QUESTION: But in sum then, we are embarking upon a war against possibly a vast number of targets, on imperfect intelligence and upon whose outcome you cannot be sure.

SECRETARY POWELL: We are embarking on a campaign with a great deal of information and intelligence. And it is not just a war in the sense of a military conflict; it is a campaign that is much financial, political, diplomatic, public diplomacy, infrastructure ripping up. And we have quite a bit of information and intelligence and we will gather a lot more. And it is a campaign that will be successful at the end of the day. Because we will dry up the havens the have been using; we will ostracize those countries that have been providing support. And it is a campaign that will go on for as long as it takes to be successful.

And success may never come in the form of there is never another terrorist incident. Success may well be in the form of, we have brought this under control and have made it far more difficult for such organizations to exist because the civilized world has made a judgment that we cannot tolerate it any longer.

It wasn't an assault on America. It was an assault on civilization, it was an assault on democracy, it was an assault on the right of innocent people to live their lives.

QUESTION: Are you really suggesting that American foreign policy, the behavior of the United States, for example, in the Middle East and elsewhere in the world, has nothing to do with selection of American targets?

SECRETARY POWELL: I am sure that it has something to do. We also have to remember that the greatest target that they have been going after are American values. The fact that we stand for a form of democracy and representative government and a value system that they find threatening to theirs and one that they have to destroy for their own radical purposes.

QUESTION: When you, as you must have done, think about how this war can be prosecuted, how long a time frame are you thinking about?

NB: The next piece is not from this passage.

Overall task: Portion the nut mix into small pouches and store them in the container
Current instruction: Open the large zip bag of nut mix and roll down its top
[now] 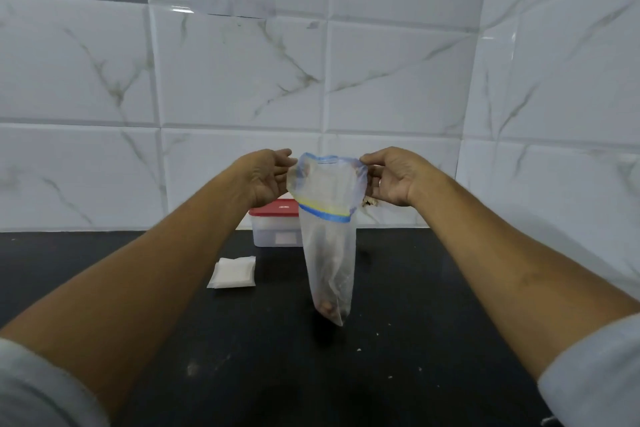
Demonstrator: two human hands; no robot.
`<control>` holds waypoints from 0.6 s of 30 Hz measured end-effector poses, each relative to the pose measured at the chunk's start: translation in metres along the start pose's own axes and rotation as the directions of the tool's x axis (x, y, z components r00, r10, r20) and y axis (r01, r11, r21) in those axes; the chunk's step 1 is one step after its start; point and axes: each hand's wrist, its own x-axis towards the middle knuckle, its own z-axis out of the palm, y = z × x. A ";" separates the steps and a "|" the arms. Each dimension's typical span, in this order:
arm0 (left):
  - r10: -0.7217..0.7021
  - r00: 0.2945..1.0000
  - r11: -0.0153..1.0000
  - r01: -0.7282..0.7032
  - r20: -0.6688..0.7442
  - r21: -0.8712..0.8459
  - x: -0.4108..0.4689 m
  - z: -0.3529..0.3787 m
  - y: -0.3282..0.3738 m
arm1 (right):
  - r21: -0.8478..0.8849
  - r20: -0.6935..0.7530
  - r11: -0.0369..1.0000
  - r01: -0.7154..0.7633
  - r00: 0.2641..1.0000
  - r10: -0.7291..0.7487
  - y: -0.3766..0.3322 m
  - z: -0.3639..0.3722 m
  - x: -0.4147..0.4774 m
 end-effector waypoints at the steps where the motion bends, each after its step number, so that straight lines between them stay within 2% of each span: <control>1: 0.020 1.000 0.997 -0.021 0.006 0.071 -0.002 0.000 -0.003 | -0.067 0.015 0.998 0.008 1.000 -0.007 0.002 0.000 -0.003; 7: 0.059 0.998 0.908 -0.068 0.036 0.413 -0.001 -0.013 -0.027 | -0.432 0.033 0.902 -0.007 0.999 0.023 0.023 -0.007 -0.003; 11: 0.074 0.997 0.856 -0.075 0.024 0.511 -0.005 -0.020 -0.030 | -0.618 0.086 0.786 -0.027 0.991 0.101 0.020 -0.008 -0.009; 14: 0.064 0.997 0.831 -0.081 0.051 0.551 -0.008 -0.025 -0.031 | -0.690 0.147 0.724 -0.014 0.976 0.159 0.022 0.000 -0.018; 18: 0.023 0.998 0.772 -0.050 0.050 0.634 -0.018 -0.029 -0.032 | -0.698 0.130 0.716 0.010 0.985 0.114 0.028 0.009 -0.018</control>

SECRETARY POWELL: I can't predict that. I think it will certainly be years and I think it's a campaign that will probably continue for as long as I can imagine. You will always have to have police working this, you will always have to have intelligence organizations working it. Your Justice Departments will have to continue to work it. For as long as there are people who are willing to take this kind of risk and cause this kind of damage. We have seen it within our own nation. You don't have to be an outsider. We see it within our own nation terrible things happen. The Oklahoma City bombing was all here in the United States; no outsiders came to do that. We did that to ourselves.

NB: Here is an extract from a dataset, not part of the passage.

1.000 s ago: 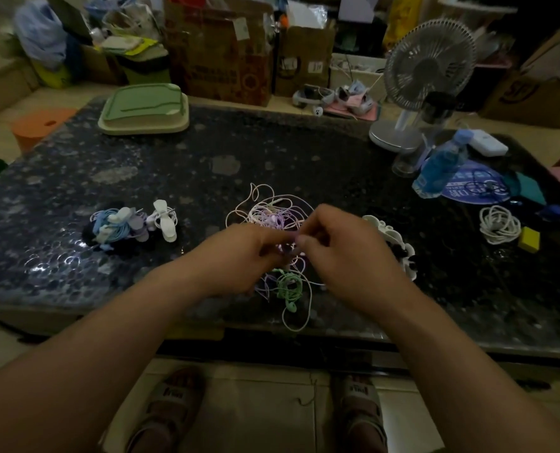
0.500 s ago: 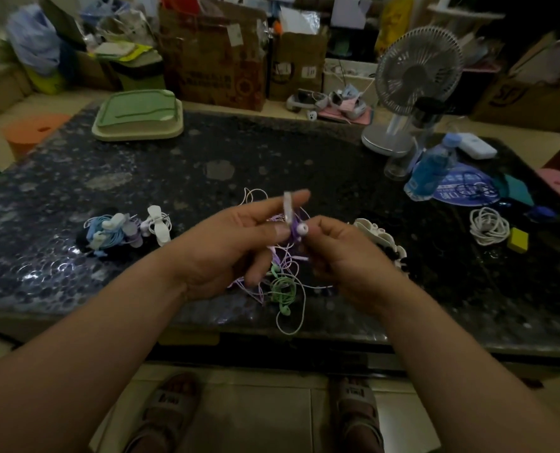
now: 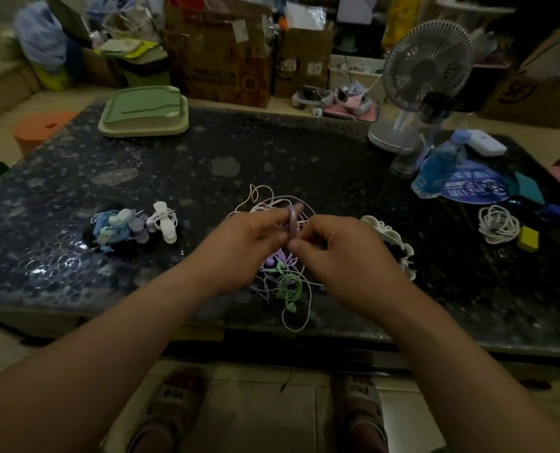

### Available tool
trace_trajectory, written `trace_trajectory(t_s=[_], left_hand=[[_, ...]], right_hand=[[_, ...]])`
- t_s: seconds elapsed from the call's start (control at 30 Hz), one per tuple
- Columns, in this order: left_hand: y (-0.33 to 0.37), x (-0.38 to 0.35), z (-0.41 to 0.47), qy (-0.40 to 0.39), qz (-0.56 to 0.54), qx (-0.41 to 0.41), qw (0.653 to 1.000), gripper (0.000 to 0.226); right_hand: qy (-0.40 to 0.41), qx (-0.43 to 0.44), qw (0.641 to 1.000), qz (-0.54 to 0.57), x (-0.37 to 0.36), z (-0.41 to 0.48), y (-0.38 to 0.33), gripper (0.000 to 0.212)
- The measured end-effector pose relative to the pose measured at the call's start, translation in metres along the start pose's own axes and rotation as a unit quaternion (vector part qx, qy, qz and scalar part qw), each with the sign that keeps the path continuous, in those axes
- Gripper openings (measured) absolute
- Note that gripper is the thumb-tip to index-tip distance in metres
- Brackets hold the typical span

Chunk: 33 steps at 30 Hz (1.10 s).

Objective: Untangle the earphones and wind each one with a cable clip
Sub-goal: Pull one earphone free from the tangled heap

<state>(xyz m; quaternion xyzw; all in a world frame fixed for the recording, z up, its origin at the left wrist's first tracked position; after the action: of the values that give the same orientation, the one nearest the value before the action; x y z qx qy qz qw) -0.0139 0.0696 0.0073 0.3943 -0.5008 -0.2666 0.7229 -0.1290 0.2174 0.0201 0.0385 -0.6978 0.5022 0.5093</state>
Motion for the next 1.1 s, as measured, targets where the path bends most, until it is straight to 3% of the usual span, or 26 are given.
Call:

So all nations that face this kind of threat will have to be ever vigilant from now on. But we have to be vigilant but not terrified. We have to have security but not live in bunkers. We are a free and open society. We have a Constitution that guarantees freedom and openness. And we are not doing anything to violate our constitution. But we’re going to be smart about it. And, we are going to do everything we can to protect our citizens and our society, and work with many countries around the world, especially the United Kingdom and (tape ends).